I want to use ConvNeXt as my backbone and make some changes. So I use nn.Sequential to separate the model into many parts.
from timm.models import create_model
import timm
import torch
import torch.nn as nn
import torchvision.utils
import imp
from networks.convnext import *
import networks.convnext as convnext
if __name__ == "__main__":
model_name = 'convnext'
num_classes = 1024
weights_path = './pretrained_weights/convnext/convnext_large_22k_1k_224.pth'
net_type = 'convnext_large'
basenet = convnext.convnext_large(pretrained=False,num_classes=num_classes)
x = torch.ones(1,3,224,224).cuda()
conv2 = nn.Sequential(*list(basenet.children())[:-3])
x = conv2(x)
conv3 = nn.Sequential(*list(basenet.children())[-3][:-2])
conv4 = nn.Sequential(*list(basenet.children())[-3][-2])
conv5 = nn.Sequential(*list(basenet.children())[-3][-1])
layer_norm = list(basenet.children())[-2]

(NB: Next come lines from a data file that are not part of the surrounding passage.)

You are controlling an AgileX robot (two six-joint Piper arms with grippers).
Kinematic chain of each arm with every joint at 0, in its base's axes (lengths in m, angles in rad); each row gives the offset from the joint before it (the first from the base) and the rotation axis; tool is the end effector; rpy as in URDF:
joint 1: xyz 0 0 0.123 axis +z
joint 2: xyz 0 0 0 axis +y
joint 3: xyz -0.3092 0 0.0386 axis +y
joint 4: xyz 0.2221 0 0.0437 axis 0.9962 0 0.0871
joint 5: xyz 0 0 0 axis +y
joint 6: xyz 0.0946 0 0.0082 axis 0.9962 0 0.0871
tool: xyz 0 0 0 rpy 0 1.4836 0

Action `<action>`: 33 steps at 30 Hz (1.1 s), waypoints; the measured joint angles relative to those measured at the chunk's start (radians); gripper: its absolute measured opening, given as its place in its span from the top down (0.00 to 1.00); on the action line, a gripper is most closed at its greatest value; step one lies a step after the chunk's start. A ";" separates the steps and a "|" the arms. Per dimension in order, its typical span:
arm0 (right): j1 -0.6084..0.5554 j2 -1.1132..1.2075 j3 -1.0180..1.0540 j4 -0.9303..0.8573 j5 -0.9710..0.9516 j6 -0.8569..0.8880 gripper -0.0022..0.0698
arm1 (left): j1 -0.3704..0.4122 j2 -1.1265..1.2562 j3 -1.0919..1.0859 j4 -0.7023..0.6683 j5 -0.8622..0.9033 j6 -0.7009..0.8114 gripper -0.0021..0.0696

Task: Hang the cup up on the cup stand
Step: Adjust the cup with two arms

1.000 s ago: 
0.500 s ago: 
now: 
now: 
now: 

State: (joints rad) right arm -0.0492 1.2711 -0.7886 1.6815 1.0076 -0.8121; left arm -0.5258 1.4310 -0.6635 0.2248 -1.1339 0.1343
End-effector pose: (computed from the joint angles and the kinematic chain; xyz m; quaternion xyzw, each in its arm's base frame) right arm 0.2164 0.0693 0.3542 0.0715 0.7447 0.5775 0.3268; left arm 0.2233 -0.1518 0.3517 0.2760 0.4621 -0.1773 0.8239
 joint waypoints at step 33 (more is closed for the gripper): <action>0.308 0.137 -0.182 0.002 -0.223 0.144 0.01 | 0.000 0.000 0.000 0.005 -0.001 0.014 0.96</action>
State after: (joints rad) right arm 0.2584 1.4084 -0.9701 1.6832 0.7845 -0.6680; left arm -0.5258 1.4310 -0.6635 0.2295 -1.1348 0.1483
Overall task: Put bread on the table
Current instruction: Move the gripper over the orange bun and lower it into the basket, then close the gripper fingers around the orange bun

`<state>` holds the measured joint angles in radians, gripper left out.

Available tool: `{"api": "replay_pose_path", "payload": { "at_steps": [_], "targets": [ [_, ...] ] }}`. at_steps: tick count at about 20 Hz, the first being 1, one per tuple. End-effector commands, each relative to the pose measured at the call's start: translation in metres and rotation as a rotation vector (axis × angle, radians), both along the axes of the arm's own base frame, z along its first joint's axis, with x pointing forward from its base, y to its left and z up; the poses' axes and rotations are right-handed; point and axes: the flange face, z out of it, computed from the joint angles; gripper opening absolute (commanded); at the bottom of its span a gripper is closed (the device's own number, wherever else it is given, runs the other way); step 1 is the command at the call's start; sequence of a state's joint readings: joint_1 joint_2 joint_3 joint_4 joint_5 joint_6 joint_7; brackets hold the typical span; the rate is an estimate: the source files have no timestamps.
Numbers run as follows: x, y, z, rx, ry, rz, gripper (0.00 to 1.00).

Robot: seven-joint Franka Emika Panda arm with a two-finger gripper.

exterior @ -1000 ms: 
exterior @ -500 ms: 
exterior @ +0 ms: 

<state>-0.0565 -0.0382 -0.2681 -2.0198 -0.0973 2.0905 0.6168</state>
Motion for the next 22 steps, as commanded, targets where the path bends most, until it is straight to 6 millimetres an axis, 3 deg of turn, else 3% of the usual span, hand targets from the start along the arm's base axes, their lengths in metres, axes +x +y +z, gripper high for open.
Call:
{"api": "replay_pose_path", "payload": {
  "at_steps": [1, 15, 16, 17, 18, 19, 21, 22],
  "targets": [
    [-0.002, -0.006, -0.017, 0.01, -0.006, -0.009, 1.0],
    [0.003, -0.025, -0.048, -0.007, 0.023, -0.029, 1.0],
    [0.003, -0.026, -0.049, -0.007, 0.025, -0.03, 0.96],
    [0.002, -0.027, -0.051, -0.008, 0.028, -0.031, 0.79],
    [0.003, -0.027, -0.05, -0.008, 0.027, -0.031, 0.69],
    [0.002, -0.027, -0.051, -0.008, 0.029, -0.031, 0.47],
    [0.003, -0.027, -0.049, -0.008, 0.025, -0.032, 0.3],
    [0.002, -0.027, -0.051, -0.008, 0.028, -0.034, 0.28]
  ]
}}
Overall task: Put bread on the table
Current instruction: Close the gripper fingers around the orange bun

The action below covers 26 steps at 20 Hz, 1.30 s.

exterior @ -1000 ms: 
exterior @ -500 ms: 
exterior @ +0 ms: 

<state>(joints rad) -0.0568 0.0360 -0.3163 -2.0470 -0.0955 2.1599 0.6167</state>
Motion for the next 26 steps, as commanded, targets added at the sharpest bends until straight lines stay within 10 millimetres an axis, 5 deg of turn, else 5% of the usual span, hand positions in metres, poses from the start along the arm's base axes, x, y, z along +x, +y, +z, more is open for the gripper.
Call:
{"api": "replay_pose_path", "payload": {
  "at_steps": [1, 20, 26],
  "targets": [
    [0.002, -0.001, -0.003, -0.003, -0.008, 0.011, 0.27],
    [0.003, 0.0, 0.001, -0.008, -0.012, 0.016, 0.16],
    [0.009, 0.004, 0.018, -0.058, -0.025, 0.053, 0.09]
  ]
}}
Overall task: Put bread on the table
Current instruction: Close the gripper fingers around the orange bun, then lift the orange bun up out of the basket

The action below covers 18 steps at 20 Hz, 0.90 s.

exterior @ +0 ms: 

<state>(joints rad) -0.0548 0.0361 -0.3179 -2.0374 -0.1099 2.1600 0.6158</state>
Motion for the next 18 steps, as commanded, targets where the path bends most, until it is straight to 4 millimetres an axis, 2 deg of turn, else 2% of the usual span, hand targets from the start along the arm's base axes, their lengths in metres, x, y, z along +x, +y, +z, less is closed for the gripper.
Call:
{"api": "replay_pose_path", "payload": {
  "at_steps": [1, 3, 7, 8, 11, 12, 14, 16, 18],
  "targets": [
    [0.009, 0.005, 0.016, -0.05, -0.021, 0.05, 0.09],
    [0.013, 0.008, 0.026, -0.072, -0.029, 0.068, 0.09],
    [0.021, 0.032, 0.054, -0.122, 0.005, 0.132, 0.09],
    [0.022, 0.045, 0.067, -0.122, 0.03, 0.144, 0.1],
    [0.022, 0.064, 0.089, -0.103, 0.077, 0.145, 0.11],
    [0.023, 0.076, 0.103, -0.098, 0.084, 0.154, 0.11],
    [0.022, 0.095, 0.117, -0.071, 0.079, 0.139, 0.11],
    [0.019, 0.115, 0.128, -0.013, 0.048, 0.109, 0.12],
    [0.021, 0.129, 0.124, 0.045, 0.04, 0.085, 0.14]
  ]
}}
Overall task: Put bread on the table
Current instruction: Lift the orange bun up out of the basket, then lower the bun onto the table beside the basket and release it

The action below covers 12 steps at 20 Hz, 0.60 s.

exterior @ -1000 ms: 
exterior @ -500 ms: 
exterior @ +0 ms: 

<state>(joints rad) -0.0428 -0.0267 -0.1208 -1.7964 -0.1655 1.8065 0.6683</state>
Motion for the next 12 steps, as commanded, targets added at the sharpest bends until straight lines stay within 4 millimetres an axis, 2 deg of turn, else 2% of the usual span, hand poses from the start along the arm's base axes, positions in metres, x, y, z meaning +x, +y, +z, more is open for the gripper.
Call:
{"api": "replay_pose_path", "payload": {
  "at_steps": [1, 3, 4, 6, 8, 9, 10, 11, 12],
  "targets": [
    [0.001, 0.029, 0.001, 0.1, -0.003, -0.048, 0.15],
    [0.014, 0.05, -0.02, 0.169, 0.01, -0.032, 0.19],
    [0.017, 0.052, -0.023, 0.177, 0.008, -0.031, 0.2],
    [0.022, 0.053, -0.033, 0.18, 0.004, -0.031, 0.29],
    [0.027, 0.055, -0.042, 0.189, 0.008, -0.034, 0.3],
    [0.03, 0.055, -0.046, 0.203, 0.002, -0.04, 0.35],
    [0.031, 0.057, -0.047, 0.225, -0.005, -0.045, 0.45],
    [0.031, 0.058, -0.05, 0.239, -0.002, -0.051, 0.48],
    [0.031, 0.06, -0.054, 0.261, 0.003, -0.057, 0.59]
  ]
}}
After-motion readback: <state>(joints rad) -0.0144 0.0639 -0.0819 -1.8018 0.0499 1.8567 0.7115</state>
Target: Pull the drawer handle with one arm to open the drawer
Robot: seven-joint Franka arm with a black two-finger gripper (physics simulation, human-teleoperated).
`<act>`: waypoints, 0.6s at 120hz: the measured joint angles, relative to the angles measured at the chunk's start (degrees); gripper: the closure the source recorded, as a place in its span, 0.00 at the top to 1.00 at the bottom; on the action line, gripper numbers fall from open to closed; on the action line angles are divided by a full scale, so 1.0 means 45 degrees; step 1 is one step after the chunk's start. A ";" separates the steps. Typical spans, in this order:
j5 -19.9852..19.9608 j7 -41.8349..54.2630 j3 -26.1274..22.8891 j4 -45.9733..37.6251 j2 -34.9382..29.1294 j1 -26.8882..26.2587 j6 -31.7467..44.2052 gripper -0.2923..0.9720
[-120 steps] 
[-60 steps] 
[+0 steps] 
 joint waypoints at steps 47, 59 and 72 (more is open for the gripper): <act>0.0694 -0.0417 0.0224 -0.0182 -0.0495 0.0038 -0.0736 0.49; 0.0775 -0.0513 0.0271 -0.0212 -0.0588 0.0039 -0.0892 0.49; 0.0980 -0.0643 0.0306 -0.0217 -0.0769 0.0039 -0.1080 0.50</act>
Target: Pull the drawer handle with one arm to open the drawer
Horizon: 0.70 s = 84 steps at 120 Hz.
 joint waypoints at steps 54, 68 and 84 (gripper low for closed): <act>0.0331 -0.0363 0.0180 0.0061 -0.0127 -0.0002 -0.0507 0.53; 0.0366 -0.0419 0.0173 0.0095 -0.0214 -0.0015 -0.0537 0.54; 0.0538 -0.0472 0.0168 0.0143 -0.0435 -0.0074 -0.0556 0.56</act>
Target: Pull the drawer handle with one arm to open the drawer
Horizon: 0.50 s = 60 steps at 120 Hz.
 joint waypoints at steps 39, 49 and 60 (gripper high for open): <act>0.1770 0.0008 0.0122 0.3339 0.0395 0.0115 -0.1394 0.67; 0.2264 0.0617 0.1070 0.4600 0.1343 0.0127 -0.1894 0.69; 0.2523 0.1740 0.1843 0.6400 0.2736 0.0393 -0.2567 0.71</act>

head = list(basenet.children())[-1]
However, when I run this script. It gives an error which says
Traceback (most recent call last):
File "test_load_model.py", line 28, in <module>
x = conv2(x)
File "/usr/local/lib/python3.6/dist-packages/torch/nn/modules/module.py", line 889, in _call_impl
result = self.forward(*input, **kwargs)
File "/usr/local/lib/python3.6/dist-packages/torch/nn/modules/container.py", line 119, in forward
input = module(input)
File "/usr/local/lib/python3.6/dist-packages/torch/nn/modules/module.py", line 889, in _call_impl
result = self.forward(*input, **kwargs)
TypeError: forward() takes 1 positional argument but 2 were given
ConvNeXt codes can be found from the official implementation
https://github.com/facebookresearch/ConvNeXt/blob/main/models/convnext.py
Anyone knows how to solve this error? Any help is appreciated!